Running tests

Updated May 7, 2026

Once the plugin (or jest transformer) is wired up and your .md files are in test.include / testMatch, runnable doctests show up alongside your normal test files in pnpm test output.

What you'll see

Each .md file appears as one test file. Inside it, every test-marked block becomes one it() named after the nearest heading. A docs file with two marked blocks under headings Adds and Negs reports as:

✓ docs/sum.md (2)
  ✓ Adds
  ✓ Negs

Files with no marked blocks transform into an empty module (export {}) and report as zero tests — no errors, no noise. Safe to leave the .md glob broad.

Filtering

Standard vitest/jest filtering applies to doctests too. They're regular test cases as far as the runner is concerned.

  • vitest: pnpm vitest -t "Adds" runs only matching test names; pnpm vitest docs/sum.md runs only that file.
  • jest: pnpm jest -t "Adds"; pnpm jest docs/sum.md.

Focusing or skipping individual blocks

To narrow further than the runner's filtering, edit the fence itself with only or skip. Useful while iterating on a single doctest.

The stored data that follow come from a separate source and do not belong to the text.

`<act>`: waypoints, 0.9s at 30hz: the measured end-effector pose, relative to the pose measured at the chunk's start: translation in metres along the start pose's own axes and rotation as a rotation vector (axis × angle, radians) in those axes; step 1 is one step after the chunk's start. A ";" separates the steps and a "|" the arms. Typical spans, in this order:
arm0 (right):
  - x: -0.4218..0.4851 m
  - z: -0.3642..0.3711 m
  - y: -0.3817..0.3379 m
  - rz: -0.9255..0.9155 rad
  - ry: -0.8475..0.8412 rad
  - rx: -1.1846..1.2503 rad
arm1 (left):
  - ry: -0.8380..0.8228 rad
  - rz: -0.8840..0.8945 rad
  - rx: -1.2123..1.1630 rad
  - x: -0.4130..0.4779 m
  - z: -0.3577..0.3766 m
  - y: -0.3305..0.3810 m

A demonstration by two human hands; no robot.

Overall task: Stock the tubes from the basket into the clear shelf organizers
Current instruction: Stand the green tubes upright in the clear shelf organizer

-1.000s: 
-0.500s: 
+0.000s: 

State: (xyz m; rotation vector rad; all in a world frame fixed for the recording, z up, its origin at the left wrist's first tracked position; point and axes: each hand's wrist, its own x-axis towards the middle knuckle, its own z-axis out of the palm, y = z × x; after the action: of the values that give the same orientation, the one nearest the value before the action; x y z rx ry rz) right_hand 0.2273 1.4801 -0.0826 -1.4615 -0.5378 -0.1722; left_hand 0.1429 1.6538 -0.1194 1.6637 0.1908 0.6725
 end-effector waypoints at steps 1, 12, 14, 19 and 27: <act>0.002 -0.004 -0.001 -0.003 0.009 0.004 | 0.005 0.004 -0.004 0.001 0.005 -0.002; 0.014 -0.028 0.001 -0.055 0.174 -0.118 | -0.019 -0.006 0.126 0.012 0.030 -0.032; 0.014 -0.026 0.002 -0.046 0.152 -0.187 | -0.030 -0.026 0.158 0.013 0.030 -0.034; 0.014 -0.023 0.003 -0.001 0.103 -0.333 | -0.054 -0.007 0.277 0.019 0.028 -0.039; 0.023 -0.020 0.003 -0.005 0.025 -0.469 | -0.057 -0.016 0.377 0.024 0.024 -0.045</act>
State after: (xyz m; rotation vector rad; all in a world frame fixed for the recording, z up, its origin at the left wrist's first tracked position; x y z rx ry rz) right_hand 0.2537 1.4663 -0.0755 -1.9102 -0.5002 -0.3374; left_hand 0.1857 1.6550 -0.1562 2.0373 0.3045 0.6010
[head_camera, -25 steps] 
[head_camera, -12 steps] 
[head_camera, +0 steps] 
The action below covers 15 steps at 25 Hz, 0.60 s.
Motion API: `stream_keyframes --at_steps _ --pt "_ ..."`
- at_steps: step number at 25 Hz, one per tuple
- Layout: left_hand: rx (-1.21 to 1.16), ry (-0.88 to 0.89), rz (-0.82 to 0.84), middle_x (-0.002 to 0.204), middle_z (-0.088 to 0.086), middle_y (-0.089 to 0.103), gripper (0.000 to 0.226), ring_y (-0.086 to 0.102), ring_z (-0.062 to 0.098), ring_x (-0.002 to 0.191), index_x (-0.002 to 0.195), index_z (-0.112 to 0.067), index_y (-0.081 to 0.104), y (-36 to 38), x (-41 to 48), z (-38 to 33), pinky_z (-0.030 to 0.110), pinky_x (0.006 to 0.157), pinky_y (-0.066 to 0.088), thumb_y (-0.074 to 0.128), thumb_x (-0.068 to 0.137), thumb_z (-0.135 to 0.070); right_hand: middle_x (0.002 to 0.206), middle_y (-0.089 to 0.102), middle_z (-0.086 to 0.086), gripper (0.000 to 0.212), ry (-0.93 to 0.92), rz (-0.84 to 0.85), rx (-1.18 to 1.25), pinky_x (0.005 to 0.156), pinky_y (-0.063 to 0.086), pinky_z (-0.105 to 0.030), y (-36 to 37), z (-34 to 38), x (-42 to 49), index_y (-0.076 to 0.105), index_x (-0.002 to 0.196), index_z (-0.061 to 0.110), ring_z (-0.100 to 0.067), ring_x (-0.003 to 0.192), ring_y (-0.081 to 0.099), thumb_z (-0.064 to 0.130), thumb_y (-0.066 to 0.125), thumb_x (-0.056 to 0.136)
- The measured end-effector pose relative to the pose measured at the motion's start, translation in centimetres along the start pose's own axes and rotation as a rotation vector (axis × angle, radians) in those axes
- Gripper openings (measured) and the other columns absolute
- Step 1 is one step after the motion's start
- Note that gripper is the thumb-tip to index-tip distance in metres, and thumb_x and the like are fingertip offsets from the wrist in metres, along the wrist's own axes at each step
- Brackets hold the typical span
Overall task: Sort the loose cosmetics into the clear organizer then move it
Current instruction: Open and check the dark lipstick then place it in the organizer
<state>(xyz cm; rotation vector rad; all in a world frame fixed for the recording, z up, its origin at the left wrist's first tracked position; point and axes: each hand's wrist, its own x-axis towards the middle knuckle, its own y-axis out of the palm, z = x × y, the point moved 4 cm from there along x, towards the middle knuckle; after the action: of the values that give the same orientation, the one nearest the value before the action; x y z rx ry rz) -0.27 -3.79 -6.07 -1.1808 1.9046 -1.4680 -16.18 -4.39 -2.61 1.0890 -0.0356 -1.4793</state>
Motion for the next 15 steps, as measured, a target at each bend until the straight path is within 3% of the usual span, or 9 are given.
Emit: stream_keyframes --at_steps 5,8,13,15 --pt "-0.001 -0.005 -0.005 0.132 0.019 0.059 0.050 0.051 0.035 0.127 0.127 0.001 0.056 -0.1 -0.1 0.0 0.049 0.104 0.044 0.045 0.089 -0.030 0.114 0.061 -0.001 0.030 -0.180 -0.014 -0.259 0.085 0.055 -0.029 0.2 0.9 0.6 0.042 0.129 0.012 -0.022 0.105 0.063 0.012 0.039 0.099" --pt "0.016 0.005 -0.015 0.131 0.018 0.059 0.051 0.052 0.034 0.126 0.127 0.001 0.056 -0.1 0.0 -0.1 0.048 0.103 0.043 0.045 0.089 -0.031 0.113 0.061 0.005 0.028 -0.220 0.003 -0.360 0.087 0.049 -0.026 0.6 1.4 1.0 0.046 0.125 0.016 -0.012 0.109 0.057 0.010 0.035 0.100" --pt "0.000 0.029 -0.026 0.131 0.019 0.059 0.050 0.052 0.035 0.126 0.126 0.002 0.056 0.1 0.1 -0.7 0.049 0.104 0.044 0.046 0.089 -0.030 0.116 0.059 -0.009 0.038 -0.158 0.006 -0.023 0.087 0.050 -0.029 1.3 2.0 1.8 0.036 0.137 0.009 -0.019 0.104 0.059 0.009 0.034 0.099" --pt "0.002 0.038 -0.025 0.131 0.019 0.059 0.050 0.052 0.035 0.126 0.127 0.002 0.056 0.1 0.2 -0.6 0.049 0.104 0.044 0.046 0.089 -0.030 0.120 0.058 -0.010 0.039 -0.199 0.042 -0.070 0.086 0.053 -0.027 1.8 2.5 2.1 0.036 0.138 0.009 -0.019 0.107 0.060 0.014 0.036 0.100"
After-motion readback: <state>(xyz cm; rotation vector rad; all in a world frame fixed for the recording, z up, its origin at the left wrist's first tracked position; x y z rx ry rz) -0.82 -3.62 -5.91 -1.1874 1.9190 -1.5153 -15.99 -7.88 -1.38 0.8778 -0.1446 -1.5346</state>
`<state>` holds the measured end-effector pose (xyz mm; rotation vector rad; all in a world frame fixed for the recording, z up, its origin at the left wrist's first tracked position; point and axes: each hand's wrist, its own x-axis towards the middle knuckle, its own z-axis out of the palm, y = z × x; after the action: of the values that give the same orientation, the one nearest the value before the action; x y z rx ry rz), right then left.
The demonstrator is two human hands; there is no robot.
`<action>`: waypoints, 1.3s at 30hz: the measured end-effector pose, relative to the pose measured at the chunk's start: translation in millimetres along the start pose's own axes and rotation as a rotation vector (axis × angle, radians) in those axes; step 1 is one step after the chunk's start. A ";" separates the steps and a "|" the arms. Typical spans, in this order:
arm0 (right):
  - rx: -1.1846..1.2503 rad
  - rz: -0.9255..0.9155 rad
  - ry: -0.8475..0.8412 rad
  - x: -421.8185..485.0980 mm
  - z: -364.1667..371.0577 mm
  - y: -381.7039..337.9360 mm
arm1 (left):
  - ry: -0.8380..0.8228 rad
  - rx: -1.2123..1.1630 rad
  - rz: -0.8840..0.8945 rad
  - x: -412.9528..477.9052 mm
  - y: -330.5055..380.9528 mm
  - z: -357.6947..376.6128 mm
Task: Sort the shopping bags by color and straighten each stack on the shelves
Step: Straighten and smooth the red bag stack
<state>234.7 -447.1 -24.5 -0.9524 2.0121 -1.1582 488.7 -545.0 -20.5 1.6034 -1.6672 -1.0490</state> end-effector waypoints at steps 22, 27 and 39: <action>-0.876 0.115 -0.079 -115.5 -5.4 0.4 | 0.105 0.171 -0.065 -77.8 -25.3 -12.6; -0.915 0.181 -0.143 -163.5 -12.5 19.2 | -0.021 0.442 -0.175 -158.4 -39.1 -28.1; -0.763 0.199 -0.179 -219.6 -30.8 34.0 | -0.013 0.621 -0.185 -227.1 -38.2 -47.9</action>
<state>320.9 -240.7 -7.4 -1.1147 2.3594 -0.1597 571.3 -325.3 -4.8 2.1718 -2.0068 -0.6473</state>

Debugging a failing doctest

When a doctest fails, the runner reports the synthetic test module name (__out.ts) and the line within the generated code, not the line in your .md. Source-map generation back to the original .md line numbers is on the roadmap; until then, the typical workflow is:

  1. Look at the test name in the failure (it's the heading or name="...").
  2. Open the .md, find that heading.
  3. The block under it is the failing one.

Most doctest blocks are short enough that step 3 is unambiguous.

Watch mode

Both vitest and jest's watch modes pick up .md edits automatically — vite's file watcher tracks markdown alongside .ts. Save a .md change and the relevant doctests re-run on the next tick.